Liz Carter

Concerning My Curtain of Memories

 

When first thinking about this project, it occurred to me that the Twenty Third Psalm, either as a hymn or as a reading, has been a part of every funeral service I have ever attended.
It is regarded as a text to comfort those who mourn.

Words are a very important part of my life as a teacher, and so it seemed appropriate to include them in my project. Looking through my treasure store of fabrics, I came across a length of fine silk, very much like a veil and similar in size to a curtain, both words used in euphemisms for death.

Wondering how to apply the words, I realised that machine embroidery on such fine fabric could be damaging, and mistakes difficult to rectify, so I experimented with soluble fabric and with ‘Thermogauze’. ‘Thermogauze’ produced a much softer finished word, which would allow the silk to fold and hang more easily, (together with a residue of dust and ashes when heat was applied to remove the gauze!)

Colour had to be an integral part of the design, and the rainbow has always fascinated me, so how else to display the words but in rainbow sequence. It turned out that the middle lines of the text were in yellows and greens, not easy colours to see in this context.
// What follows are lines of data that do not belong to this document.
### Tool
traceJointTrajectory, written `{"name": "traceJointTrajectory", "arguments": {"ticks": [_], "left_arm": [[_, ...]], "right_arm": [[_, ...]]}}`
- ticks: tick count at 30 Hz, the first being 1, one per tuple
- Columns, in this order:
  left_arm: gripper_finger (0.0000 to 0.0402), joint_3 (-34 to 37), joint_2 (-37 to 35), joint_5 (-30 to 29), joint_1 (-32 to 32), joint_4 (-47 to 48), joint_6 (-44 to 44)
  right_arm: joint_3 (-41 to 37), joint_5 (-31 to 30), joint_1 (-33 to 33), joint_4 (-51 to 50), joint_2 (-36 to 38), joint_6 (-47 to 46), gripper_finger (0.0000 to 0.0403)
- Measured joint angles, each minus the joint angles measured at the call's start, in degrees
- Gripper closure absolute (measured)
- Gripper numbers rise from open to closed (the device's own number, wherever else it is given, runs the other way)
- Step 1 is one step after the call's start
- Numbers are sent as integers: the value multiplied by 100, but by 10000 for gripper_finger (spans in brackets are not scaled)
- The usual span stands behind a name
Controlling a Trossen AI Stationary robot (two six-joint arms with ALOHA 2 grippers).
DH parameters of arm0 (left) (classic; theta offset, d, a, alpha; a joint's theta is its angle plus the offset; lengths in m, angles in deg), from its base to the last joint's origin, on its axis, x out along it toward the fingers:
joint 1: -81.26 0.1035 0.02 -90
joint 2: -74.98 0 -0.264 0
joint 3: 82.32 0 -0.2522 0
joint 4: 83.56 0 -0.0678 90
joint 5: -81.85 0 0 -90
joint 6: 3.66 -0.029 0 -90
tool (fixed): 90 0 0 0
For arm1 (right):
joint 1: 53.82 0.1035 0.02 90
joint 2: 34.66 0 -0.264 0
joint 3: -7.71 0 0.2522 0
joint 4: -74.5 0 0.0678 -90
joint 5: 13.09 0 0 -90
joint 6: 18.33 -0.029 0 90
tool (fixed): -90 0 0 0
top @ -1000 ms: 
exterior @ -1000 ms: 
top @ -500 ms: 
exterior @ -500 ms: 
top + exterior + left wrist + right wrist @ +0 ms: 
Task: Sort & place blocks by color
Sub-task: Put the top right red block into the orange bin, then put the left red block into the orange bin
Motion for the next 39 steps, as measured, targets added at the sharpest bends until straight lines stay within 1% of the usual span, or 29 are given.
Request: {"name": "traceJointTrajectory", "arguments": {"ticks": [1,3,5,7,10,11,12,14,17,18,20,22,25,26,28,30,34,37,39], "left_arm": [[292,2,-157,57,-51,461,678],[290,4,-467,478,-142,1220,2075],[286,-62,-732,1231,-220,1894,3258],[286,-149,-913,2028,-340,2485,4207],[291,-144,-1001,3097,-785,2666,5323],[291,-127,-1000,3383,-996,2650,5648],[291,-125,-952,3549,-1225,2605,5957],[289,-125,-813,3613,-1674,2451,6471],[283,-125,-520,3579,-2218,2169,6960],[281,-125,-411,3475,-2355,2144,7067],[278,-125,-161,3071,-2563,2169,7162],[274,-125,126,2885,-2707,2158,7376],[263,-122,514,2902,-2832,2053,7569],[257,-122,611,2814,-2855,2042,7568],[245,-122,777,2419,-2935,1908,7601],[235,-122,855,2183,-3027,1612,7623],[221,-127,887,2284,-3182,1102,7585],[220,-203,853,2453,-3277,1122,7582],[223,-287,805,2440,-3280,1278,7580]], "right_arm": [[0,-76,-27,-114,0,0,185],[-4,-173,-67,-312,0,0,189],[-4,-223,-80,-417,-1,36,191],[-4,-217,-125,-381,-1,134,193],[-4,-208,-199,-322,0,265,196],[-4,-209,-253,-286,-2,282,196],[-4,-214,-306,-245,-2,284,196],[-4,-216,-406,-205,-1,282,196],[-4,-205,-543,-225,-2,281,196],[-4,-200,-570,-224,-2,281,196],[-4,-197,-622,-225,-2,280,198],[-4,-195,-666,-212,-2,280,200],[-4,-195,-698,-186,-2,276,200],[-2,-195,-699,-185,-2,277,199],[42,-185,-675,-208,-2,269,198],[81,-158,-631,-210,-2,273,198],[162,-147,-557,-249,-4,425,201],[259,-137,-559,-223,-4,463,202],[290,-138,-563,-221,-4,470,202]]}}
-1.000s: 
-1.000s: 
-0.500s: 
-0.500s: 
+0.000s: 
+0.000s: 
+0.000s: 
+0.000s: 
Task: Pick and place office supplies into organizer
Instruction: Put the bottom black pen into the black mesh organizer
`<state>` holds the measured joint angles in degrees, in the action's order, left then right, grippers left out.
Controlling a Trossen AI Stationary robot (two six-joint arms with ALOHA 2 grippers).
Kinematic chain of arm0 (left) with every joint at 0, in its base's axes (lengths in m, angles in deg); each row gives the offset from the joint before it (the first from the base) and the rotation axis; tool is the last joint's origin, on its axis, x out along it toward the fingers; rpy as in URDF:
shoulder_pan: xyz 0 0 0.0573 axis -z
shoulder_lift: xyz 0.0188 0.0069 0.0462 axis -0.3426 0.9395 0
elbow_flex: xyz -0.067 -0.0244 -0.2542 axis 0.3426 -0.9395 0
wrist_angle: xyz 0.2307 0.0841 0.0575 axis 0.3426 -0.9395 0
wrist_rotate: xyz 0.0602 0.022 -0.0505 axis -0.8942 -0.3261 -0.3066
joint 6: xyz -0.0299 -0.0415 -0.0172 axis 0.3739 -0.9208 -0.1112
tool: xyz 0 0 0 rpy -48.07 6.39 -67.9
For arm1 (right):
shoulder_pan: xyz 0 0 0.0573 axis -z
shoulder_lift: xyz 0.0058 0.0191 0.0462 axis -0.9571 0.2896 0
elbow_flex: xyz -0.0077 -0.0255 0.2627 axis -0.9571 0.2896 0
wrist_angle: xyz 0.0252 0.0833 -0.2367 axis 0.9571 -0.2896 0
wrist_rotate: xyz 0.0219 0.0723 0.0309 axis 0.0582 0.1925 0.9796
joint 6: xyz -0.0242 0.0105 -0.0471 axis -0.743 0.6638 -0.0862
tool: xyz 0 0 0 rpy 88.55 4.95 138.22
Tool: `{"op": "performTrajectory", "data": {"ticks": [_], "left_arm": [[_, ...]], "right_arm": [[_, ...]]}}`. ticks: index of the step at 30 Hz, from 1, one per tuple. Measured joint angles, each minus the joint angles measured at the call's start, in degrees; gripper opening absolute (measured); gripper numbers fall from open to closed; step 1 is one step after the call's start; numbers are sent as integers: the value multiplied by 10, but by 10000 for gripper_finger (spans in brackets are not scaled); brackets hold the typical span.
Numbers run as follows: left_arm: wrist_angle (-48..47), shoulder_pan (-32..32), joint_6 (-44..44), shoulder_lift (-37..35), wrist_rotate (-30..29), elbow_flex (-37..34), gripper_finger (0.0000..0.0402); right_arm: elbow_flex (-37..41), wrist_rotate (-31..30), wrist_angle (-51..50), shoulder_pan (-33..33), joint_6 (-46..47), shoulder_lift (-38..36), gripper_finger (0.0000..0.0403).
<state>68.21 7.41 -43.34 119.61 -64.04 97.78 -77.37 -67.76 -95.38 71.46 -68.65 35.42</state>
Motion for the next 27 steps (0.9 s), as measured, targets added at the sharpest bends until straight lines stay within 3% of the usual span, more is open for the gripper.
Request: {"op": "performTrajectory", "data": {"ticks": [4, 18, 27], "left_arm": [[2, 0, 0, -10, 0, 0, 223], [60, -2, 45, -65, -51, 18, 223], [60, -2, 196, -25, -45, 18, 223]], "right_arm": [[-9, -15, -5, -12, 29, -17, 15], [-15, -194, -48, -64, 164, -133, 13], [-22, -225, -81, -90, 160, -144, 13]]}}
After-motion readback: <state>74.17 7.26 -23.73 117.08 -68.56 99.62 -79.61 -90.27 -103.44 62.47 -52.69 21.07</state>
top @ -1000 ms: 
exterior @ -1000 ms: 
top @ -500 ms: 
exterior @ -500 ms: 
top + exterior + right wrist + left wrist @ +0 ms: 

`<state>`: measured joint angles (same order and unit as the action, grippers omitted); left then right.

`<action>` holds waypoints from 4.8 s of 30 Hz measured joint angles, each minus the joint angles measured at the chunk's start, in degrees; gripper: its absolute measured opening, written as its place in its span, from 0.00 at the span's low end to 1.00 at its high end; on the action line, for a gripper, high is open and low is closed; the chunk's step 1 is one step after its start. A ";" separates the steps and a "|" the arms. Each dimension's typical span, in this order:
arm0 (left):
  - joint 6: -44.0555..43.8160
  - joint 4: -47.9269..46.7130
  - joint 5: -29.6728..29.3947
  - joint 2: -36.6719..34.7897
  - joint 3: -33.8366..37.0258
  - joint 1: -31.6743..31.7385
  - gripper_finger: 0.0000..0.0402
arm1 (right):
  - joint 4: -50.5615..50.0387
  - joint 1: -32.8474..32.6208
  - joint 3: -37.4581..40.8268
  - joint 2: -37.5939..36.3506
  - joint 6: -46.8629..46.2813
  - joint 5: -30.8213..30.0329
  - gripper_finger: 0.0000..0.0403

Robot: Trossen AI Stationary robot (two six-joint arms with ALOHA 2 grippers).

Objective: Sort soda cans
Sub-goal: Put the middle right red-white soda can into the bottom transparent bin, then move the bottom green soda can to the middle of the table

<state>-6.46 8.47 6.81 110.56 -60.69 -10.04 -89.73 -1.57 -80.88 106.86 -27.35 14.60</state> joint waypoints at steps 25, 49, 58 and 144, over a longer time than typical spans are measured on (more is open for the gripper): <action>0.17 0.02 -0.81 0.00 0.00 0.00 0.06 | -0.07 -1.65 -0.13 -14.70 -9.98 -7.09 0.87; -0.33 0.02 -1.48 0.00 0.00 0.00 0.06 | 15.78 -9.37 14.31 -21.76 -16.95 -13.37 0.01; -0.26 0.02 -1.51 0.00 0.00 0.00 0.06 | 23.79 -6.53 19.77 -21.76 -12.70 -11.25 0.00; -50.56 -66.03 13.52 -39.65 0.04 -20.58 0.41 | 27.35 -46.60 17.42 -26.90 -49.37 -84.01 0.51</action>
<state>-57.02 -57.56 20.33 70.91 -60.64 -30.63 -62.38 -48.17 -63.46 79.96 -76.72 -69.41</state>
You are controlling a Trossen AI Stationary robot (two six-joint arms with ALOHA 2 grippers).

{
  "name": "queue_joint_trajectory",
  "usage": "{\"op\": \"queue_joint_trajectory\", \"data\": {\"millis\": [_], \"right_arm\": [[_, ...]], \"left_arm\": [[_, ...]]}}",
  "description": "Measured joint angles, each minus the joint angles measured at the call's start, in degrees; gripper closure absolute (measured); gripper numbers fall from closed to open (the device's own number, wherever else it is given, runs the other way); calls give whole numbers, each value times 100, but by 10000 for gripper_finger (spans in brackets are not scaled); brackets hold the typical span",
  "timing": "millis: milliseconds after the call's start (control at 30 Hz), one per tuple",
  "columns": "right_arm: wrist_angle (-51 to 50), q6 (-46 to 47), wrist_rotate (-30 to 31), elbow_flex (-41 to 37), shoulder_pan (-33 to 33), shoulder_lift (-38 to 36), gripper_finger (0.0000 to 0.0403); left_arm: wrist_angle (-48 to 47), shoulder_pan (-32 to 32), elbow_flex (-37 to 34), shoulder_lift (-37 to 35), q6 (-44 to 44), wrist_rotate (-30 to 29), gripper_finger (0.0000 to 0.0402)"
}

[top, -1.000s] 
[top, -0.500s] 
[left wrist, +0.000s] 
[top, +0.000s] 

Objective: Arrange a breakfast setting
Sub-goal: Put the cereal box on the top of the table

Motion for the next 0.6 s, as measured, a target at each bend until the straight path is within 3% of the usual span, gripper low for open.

But it is at this point in the service that the congregation has to look down at their hymnbooks as they have forgotten the middle verses, only for memories to become stronger again as the song reaches the end.

Almost by accident I discovered that by holding the curtain a few inches away from a plain wall in artificial light, the shadows of the words of the psalm are clearly projected behind, adding yet another dimension to the work.

The whole item is of negligible weight and volume, but when unfolded and displayed, it is rather like taking out old photographs and remembering people and times gone by.

Applying and couching the individual words to the silk was a slippery business, and the resulting effect is of words suspended and hovering in space. As a teacher of dyslexic students, this again seems highly appropriate to me.